To do -
Output the material exactly, line by line.

Exercise data -
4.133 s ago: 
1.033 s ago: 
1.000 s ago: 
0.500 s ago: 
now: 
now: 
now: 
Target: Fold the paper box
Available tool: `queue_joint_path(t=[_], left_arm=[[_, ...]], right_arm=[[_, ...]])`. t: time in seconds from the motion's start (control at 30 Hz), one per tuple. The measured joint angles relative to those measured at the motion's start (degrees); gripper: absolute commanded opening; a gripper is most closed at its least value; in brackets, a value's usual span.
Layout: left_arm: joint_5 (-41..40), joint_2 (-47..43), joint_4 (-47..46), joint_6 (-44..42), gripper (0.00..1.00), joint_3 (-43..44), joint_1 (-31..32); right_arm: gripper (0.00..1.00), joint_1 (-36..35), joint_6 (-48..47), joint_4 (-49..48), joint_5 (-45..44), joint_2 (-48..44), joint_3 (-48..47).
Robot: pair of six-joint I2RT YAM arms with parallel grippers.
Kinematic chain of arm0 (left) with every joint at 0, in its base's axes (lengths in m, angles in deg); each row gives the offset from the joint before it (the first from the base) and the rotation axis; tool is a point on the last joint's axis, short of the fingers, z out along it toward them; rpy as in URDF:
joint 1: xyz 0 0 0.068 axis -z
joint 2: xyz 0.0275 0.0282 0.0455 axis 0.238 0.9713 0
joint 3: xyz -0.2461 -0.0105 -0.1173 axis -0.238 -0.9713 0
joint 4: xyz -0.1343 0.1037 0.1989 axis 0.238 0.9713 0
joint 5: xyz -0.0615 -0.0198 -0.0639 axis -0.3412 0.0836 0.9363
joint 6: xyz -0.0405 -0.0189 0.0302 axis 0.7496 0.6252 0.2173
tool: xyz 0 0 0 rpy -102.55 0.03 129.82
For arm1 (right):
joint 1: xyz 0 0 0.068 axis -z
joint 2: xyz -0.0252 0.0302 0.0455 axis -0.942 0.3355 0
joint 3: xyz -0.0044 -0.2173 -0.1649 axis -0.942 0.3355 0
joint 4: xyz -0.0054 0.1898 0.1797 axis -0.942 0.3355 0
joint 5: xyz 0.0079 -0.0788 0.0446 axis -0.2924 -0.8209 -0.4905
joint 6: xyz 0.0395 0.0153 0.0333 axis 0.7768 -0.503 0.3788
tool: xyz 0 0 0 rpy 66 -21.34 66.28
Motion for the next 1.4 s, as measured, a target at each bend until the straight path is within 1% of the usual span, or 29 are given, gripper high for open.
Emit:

Written answer -
4.133 s ago: 
1.033 s ago: 
1.000 s ago: 
0.500 s ago: 
now: 
now: 
now: 
Target: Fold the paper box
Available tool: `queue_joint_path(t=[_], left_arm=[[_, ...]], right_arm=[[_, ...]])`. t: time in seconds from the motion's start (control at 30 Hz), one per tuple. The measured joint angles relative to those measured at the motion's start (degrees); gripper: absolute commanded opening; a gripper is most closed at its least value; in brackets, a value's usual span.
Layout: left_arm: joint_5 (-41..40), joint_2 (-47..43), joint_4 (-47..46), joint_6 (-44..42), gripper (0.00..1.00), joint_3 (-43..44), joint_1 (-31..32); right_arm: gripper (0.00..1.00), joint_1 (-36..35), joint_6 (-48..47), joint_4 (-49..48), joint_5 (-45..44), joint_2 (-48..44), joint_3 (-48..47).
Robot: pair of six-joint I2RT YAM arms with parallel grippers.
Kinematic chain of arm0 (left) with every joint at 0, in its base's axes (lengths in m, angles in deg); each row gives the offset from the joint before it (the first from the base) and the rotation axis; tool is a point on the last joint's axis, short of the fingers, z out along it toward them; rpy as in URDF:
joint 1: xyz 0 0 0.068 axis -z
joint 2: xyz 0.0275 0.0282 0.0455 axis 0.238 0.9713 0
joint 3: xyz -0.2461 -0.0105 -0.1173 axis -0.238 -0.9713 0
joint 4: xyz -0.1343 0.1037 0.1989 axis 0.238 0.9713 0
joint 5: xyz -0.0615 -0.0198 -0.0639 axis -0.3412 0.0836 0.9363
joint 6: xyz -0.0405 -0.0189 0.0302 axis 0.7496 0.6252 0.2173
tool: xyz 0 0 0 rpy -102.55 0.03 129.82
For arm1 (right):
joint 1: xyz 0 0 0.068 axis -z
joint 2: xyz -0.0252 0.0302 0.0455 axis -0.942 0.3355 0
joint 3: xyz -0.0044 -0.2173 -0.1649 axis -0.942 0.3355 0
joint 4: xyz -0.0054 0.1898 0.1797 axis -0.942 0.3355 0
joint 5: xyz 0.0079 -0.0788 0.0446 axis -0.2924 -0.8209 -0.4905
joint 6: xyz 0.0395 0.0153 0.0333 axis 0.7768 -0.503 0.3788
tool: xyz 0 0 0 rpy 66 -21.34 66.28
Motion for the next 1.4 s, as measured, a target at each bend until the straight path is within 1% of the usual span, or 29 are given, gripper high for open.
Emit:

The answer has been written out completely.